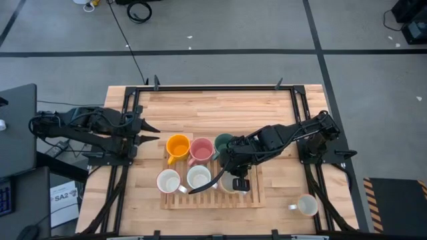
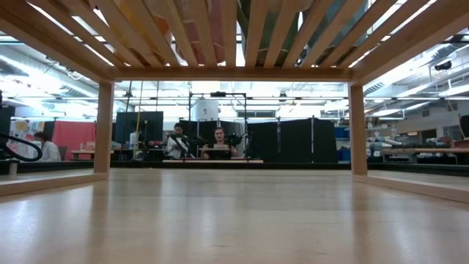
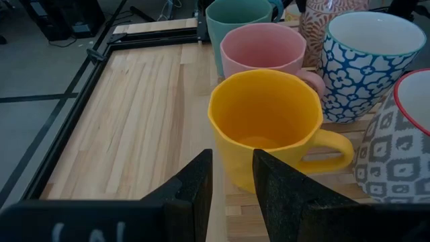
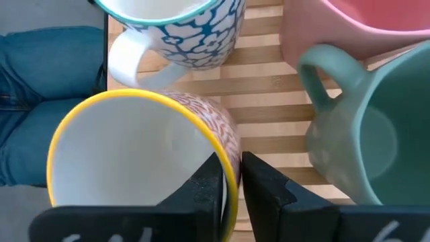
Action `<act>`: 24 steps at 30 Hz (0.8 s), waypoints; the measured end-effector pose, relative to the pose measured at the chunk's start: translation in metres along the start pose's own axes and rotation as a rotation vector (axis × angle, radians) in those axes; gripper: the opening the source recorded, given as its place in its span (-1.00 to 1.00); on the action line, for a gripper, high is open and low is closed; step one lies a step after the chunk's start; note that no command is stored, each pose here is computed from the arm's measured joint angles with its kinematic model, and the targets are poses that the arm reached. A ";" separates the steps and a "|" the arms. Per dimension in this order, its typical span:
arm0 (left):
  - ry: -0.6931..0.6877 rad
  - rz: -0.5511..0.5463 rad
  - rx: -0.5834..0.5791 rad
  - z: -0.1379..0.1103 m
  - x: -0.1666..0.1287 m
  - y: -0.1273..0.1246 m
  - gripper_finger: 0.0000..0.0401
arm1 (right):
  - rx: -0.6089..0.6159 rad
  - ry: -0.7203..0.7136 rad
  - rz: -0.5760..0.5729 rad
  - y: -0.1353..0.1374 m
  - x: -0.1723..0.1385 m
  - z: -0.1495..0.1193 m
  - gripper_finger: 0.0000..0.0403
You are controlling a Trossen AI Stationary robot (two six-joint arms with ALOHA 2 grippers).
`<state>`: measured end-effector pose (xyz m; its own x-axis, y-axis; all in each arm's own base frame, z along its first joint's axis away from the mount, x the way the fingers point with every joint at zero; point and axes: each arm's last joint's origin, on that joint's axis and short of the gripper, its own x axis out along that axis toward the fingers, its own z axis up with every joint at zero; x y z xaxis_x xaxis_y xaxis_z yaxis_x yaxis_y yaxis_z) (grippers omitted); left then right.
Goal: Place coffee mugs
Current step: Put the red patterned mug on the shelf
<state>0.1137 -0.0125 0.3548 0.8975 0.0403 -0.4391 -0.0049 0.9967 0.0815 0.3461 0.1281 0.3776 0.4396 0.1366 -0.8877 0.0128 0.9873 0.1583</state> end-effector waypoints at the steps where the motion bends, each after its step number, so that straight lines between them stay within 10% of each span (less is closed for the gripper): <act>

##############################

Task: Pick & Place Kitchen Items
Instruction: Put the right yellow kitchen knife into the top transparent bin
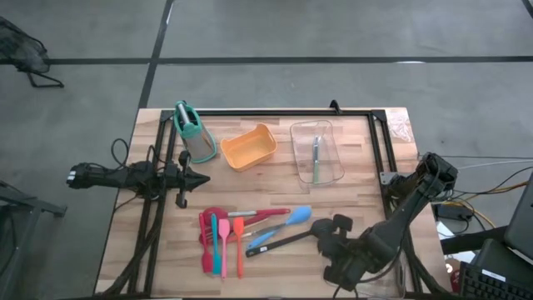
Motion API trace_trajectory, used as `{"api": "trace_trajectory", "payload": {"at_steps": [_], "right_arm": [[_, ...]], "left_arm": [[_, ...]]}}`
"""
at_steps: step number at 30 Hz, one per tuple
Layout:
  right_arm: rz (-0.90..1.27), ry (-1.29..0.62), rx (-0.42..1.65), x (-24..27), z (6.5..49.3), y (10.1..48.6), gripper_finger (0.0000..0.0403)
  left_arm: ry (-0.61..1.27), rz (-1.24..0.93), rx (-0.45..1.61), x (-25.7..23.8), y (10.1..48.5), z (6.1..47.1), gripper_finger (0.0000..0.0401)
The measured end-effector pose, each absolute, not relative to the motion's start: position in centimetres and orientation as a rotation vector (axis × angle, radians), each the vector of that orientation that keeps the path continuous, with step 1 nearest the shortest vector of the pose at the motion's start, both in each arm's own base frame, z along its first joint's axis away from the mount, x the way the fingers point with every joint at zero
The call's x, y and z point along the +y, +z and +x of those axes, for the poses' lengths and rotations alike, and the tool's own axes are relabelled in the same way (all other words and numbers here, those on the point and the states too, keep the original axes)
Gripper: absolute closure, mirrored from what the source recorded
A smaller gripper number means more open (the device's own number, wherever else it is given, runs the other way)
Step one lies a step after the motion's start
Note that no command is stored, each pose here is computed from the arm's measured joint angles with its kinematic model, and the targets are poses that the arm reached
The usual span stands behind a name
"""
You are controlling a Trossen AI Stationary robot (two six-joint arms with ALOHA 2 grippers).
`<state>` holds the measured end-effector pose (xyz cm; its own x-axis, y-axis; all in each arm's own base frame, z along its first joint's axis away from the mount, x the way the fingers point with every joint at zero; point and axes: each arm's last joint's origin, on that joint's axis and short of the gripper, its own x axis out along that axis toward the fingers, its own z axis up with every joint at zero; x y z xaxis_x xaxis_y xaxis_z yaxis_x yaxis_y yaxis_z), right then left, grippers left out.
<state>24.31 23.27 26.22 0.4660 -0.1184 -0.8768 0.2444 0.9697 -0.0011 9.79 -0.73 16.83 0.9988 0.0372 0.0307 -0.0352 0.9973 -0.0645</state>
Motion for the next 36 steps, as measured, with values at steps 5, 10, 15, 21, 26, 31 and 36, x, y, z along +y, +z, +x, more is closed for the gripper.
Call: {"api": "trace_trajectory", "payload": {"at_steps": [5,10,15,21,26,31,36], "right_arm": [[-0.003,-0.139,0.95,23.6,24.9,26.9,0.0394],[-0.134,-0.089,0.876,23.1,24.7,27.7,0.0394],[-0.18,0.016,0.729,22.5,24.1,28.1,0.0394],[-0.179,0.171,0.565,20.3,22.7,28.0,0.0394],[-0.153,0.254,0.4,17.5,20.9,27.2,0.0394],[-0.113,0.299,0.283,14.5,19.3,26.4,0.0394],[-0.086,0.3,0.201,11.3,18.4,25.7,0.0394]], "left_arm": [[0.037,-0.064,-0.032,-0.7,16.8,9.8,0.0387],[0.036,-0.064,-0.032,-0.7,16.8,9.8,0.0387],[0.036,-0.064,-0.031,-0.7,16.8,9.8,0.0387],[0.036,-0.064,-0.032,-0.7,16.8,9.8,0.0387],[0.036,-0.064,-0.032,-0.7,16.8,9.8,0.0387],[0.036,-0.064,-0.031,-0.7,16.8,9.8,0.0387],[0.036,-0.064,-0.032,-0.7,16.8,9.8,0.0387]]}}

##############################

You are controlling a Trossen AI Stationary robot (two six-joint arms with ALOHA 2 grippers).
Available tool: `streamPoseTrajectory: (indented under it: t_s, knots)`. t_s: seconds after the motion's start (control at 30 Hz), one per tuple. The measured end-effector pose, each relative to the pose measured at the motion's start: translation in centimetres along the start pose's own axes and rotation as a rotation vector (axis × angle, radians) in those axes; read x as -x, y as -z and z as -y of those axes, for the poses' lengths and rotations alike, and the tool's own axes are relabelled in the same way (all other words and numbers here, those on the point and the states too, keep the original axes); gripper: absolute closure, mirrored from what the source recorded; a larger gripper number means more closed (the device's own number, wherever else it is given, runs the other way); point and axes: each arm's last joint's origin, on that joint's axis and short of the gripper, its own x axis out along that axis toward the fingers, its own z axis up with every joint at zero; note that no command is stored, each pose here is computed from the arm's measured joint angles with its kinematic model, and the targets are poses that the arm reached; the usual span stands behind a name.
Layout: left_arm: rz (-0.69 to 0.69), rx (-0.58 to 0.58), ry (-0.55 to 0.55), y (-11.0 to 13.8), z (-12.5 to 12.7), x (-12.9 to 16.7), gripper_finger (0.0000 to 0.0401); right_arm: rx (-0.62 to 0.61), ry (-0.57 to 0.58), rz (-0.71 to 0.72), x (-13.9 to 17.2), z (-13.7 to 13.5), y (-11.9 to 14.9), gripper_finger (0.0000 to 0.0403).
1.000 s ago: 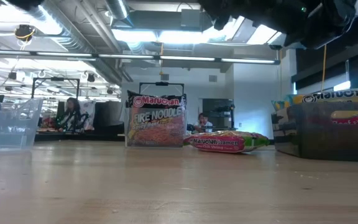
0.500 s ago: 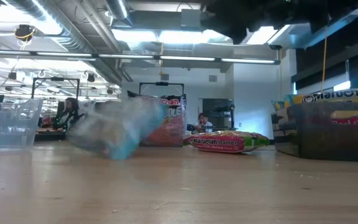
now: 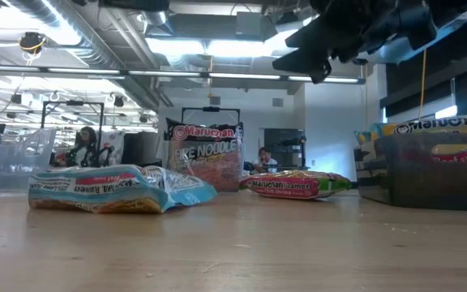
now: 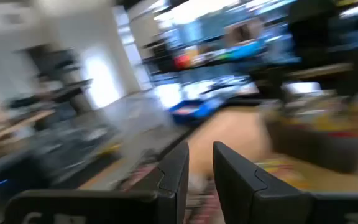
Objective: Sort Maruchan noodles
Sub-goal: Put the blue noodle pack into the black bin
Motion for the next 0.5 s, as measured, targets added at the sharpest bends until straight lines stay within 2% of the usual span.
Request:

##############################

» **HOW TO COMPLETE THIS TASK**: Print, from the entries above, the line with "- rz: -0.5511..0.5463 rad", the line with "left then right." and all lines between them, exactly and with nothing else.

» **TASK ANSWER**:
  - rz: -0.5511..0.5463 rad
  - rx: -0.5834..0.5791 rad
  - z: -0.1379..0.1103 m
  - x: -0.1666..0.1287 m
  - y: -0.1273..0.1246 m
  - gripper_finger: 0.0000..0.0401
arm1 (right):
  - rx: -0.6089..0.6159 rad
  - ry: -0.7203..0.7136 rad
  - rz: -0.5760..0.5729 rad
  - y: -0.1353..0.1374 m
  - x: -0.1723..0.1385 m
  - z: -0.1495..0.1193 m
  - gripper_finger: 0.0000..0.0403
You are controlling a Trossen AI Stationary robot (two six-joint arms with ALOHA 2 grippers).
`<state>`: measured end-effector pose (xyz m; its own x-axis, y-axis; all in each arm's own base frame, z along its first joint's axis away from the mount, x the way the fingers point with every joint at zero; point and axes: each arm's last joint's origin, on that joint's axis and short of the gripper, its own x axis out along that axis toward the fingers, its own z axis up with every joint at zero; x y z xaxis_x xaxis_y xaxis_z yaxis_x yaxis_y yaxis_z) (grippers omitted); left then right.

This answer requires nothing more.